2. How your data will be used: I will only use your personal data when the law allows
me to. Most commonly, I will use your data in the following circumstances:
Where I need to perform the contract we are about to enter into or I have entered into
with you.
Where it is necessary for our legitimate interests (or those of a third party) and your
interests and fundamental rights do not override those interests; or
Where we need to comply with a legal obligation.

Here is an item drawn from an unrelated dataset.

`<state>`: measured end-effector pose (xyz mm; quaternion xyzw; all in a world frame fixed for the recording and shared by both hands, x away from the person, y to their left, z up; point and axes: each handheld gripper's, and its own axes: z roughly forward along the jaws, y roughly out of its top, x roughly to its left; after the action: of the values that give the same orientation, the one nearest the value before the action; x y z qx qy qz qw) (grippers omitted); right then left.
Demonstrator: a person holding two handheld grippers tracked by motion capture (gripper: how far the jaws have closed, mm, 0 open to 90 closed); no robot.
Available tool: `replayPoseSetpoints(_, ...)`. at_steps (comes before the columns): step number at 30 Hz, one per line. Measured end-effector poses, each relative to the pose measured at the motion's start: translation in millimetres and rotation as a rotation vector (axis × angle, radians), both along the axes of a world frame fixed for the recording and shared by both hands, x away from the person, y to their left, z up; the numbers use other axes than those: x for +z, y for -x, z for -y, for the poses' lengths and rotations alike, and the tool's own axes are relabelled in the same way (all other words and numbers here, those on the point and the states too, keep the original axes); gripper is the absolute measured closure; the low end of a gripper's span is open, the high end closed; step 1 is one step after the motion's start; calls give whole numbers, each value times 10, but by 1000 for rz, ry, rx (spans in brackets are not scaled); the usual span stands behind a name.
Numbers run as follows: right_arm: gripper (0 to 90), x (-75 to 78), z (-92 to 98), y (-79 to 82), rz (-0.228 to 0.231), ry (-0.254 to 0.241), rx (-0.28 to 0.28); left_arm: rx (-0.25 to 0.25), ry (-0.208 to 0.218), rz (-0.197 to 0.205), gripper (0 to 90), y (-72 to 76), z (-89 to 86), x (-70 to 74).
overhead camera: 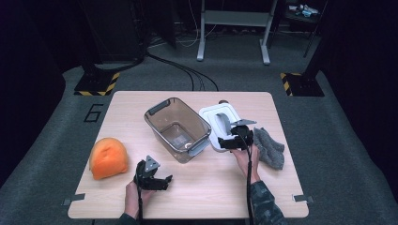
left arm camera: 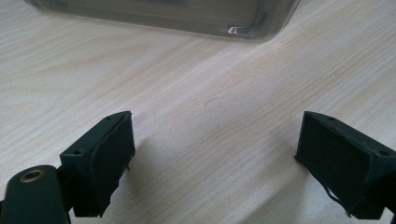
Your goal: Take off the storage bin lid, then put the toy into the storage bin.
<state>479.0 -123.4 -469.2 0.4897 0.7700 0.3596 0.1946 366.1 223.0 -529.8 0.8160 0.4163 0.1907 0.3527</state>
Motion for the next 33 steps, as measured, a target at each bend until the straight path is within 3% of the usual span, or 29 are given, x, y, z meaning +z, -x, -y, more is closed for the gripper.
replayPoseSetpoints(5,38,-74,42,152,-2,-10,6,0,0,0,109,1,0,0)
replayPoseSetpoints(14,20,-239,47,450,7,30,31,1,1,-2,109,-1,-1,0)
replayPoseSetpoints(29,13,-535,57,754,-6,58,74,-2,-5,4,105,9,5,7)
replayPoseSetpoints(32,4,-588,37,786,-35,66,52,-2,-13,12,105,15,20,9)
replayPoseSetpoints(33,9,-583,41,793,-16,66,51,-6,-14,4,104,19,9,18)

Your data will be used, for example, to register you as a new client and in the course
of performance of my contract with you.
I will only use your personal data for the purposes of which I collected it, unless I
reasonably consider that I need to use it for another reason and that reason is
compatible with the original purpose. If you wish to get an explanation as to how the
processing for the new purpose is compatible with the original purpose, please contact
me.
If I need to use your personal data for an unrelated purpose, I will notify you and I
will explain the legal basis which allows me to do so.
Please note I may process your personal data without your knowledge or consent in
compliance with the above rules, where this is required or permitted by law.
3. Right to access: You have the right to request a copy of the information held on
you. I may need to request specific information from you to help me confirm your
identity and ensure your right to access your personal data (or to exercise any of your
other rights). This is a security measure to ensure that personal data is not disclosed to
any person who has no right to receive it.
4. Right to rectification: You have the right to correct any inaccurate or incomplete
data.
5. Right to be forgotten: In certain circumstances, you can ask for the data I hold on
you to be erased from my records, unless I have a legal obligation to retain the
information.
6. Right of portability: You can request that I transfer any data I hold on you to
another company.
7. Right to restrict processing: You can request that I limit the way I use your personal
data.
8. Right to object: You have the right to challenge certain types of processing, such as
direct marketing.
9. Right related to automated decision-making including profiling: You are free to
request a review of automated processing if you believe the rules aren’t being
followed.
I reserve the right to update this document and terms and conditions at any time
without prior notice.
Please see my Cookie policy for information on how this website uses Cookies.
Should you choose to engage my services, I will ask you to sign a copy of this Privacy
Statement to confirm you have read and understood this statement and that you
consent to your personal information being collected, stored and used in this way.
This policy is effective as of 19 th July 2024.